What you have to do -> If a line below contains the string "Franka", return that line.

*** Begin section ***

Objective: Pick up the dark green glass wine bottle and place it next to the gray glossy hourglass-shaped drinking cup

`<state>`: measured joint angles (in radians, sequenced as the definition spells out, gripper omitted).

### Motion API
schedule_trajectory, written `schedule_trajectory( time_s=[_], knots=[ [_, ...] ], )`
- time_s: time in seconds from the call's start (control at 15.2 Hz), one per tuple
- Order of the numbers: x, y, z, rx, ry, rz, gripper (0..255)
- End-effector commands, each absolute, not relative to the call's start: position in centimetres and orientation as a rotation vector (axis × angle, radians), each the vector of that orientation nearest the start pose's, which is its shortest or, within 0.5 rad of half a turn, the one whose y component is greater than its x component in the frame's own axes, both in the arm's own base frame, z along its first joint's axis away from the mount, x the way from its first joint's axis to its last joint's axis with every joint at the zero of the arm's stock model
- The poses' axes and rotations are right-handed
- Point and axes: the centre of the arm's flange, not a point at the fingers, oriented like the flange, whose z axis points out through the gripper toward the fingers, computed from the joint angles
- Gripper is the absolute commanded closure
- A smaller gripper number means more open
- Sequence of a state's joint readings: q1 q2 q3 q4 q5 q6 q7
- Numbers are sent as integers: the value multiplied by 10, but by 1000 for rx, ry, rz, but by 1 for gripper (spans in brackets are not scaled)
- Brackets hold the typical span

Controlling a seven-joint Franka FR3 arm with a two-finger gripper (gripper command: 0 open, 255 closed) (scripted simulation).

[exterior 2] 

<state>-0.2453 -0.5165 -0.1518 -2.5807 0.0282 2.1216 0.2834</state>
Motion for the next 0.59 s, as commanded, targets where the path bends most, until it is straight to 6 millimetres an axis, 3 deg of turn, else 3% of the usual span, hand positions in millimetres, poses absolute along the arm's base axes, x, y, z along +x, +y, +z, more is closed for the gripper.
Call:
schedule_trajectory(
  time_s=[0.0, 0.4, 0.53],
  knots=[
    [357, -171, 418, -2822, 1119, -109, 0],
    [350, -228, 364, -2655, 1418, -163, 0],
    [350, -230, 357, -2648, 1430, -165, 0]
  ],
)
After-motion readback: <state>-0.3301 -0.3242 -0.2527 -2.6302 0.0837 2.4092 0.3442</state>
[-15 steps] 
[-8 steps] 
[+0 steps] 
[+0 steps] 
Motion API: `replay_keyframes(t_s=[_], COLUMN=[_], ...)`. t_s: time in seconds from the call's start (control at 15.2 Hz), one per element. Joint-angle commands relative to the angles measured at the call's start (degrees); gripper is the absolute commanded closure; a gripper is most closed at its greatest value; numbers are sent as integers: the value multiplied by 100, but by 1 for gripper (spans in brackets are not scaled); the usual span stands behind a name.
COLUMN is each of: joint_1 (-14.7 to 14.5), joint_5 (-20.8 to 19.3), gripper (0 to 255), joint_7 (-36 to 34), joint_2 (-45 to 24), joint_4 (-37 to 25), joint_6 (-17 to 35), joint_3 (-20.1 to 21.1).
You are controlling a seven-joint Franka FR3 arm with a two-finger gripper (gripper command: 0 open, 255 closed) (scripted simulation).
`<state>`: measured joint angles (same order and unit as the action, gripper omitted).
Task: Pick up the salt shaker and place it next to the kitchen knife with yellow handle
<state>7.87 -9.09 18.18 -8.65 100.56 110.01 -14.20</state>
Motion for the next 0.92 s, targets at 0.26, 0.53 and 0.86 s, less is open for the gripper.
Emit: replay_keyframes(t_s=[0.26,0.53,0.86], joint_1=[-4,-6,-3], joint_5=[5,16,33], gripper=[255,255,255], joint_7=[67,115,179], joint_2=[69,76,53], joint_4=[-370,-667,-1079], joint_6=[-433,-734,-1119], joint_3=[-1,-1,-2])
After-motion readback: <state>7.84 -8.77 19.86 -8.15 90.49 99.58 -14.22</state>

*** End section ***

Response to the task ->
Controlling a seven-joint Franka FR3 arm with a two-finger gripper (gripper command: 0 open, 255 closed) (scripted simulation).
You are controlling a seven-joint Franka FR3 arm with a two-finger gripper (gripper command: 0 open, 255 closed) (scripted simulation).

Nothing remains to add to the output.